I attended the recent OpenCRVS technical committee meeting. It was interesting to hear where the project is and where it’s heading. Unfortunately I couldn’t stick around longer to ask some questions that I was wondering about during the presentation. So here are some things I wanted to ask related to the presentation.
Elasticsearch / Kibana usage. Is the project using the free licenses for these? Have you hit any limitations of the free license? If so, have you considered any alternatives, or is ES / Kibana serving the needs of the project for now?
Infrastructure migrations. During the presentation some smaller and larger migration needs were discussed (alternative orchestrators, updating dependencies etc.). This got me thinking, what exactly is the responsibility of the OpenCRVS project itself? Is it just the software? Or are you also responsible for deployments and managing them?
If OpenCRVS is also responsible for (some / all?) deployments, do you have service level agreements for those? Are zero downtime deployments necessary, or can these migrations be done with downtime? Zero downtime deployments / migrations can be quite complicated to achieve depending on the changes that need to happen.
Quality gates and performance testing. I noticed performance testing was only mentioned with the release quality gate. Is there no performance testing (automated or otherwise) being executed in the earlier quality checks? Is this testing automated or manual? Could a subset of it be automated for some sort of continuous testing on the development branch?
My reasoning for continuous performance testing is that often release phase performance testing makes it harder to figure out when or where the performance degradation has happened, at least if there are a lot of changes between releases. There’s also usually a lot of stuff going on when new releases are being prepared, so having unexpected performance degradations to figure out can also add unnecessary stress to that process.

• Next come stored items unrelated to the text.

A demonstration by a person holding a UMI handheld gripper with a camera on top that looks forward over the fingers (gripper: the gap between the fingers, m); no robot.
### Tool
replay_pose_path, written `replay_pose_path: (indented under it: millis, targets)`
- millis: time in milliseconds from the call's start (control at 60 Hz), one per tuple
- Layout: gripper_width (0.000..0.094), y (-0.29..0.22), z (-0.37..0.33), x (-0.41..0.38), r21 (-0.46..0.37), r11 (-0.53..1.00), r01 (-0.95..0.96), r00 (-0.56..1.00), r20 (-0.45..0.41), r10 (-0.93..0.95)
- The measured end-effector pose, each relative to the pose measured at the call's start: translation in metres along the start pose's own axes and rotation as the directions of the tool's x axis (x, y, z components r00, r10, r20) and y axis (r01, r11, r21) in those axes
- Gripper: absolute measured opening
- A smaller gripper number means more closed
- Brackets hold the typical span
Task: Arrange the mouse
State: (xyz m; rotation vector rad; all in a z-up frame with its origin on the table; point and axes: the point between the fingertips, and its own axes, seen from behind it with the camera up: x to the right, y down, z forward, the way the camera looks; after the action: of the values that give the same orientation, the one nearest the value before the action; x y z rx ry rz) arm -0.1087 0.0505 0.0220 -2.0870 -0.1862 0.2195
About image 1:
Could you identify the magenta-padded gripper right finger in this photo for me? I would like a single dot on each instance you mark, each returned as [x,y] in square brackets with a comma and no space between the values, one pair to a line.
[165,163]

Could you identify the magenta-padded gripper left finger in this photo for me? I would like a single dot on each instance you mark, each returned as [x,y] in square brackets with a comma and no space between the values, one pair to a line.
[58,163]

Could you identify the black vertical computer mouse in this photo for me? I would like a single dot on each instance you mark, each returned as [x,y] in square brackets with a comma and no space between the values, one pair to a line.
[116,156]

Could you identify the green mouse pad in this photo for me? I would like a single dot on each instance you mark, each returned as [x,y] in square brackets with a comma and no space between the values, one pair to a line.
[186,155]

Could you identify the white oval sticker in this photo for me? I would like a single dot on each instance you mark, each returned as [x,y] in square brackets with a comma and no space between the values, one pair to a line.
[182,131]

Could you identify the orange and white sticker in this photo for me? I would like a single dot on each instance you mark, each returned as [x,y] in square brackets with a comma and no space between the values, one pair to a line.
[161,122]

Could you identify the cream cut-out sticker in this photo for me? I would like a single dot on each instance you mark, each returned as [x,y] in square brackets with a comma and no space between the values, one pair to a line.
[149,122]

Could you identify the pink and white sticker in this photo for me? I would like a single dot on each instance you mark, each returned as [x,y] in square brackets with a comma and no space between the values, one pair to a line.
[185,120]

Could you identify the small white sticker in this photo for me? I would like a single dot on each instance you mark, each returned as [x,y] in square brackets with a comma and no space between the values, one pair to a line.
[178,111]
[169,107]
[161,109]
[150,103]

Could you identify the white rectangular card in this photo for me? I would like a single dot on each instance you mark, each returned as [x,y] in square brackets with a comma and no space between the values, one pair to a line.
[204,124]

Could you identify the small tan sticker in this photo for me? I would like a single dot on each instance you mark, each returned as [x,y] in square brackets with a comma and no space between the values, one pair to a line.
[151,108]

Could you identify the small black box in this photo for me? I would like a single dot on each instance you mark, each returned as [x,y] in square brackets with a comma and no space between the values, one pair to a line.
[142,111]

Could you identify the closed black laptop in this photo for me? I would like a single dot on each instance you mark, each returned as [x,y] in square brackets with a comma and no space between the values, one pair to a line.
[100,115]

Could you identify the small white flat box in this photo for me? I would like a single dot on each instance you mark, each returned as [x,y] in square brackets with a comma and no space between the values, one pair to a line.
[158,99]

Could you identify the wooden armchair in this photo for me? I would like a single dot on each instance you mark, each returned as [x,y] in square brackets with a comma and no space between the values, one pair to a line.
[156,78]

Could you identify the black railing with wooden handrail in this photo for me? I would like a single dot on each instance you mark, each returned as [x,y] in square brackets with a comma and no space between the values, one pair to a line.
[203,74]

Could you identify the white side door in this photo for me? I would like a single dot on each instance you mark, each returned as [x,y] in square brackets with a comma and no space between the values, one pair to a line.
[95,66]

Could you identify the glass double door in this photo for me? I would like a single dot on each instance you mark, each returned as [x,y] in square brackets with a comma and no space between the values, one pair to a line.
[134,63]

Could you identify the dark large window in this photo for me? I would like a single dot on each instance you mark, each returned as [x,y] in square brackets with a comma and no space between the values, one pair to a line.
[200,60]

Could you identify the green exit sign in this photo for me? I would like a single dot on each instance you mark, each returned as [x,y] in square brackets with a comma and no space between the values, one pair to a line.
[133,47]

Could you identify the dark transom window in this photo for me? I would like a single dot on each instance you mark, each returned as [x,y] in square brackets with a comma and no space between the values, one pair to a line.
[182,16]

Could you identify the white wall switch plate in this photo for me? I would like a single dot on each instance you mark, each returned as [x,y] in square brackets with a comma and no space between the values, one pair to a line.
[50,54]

There was also an open question related to release cadence during the meeting. My personal preference in most projects has been to do releases as often as possible. This has the benefit of making the process more familiar and makes it easier to recognize parts of the process that are always repeated in the same way. These parts can then hopefully be automated, making future releases even easier and removing some chances of human error.

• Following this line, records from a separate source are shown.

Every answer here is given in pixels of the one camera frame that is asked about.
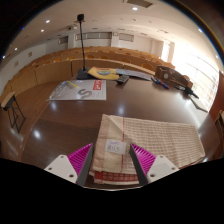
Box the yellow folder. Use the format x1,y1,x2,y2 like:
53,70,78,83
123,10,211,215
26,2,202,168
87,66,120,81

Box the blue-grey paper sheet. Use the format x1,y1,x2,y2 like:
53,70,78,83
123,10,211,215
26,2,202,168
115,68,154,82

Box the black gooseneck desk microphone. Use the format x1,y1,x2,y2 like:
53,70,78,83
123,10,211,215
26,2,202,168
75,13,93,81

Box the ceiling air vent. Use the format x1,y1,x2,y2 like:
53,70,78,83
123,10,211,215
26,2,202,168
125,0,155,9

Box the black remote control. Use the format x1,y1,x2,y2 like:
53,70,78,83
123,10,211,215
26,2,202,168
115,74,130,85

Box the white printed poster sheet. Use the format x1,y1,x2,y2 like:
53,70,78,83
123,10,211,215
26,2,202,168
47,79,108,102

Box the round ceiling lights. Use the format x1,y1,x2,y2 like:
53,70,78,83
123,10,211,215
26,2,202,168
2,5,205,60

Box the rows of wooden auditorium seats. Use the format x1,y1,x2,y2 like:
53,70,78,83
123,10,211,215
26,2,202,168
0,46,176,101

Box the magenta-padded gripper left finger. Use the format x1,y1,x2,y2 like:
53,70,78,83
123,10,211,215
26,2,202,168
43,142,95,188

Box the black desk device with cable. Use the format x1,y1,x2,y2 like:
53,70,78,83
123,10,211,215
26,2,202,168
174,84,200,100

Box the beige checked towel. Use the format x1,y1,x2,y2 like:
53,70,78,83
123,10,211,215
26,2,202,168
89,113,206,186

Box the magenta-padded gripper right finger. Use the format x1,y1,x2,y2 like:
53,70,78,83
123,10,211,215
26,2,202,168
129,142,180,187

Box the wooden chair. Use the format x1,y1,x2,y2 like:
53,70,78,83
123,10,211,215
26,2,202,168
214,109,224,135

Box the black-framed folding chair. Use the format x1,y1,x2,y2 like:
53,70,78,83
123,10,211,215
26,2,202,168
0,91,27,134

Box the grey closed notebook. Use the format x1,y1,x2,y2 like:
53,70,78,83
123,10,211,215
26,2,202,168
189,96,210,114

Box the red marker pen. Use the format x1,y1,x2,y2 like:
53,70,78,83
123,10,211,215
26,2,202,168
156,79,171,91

Kubernetes proof of concept. When an alternative to Docker Swarm was investigated, were there any other container orchestration methods being looked at? Is the plan to use / support the base distribution of Kubernetes or something else? I think offering an alternative to Docker Swarm is a good idea, and Kubernetes is most likely the best known orchestration solution out there. It’s also a fairly complex system that offers fairly low level building blocks. You can build neat systems on top of it, but it does require work to get going AND to keep it going. Kubernetes version updates are pushed at a fairly steady pace, which leads to API deprecations etc. Lots of stuff to track to keep your deployments up to date.
Kafka / RabbitMQ and queues in general were mentioned as one solution to handle asynchronous event handling between the microservices of OpenCRVS. Is the team familiar with Kafka? Having been a Kafka consumer (at best, have very little experience with it), my understanding of it is that it’s another fairly complex system to maintain / implement properly. I was mainly wondering, if the added on complexity of Kafka is worth it. What are the main issues Kafka would be deployed to solve? Obviously my understanding of the OpenCRVS project is fairly rudimentary. My personal preference just tends to be to prefer simple solutions as long as those work, switching to more complex ones as is necessary.
These are the questions I wrote down during the meeting. I’m sorry I couldn’t stay and discuss these during the meeting, but I had another one already ongoing when we got to the Q&A portion.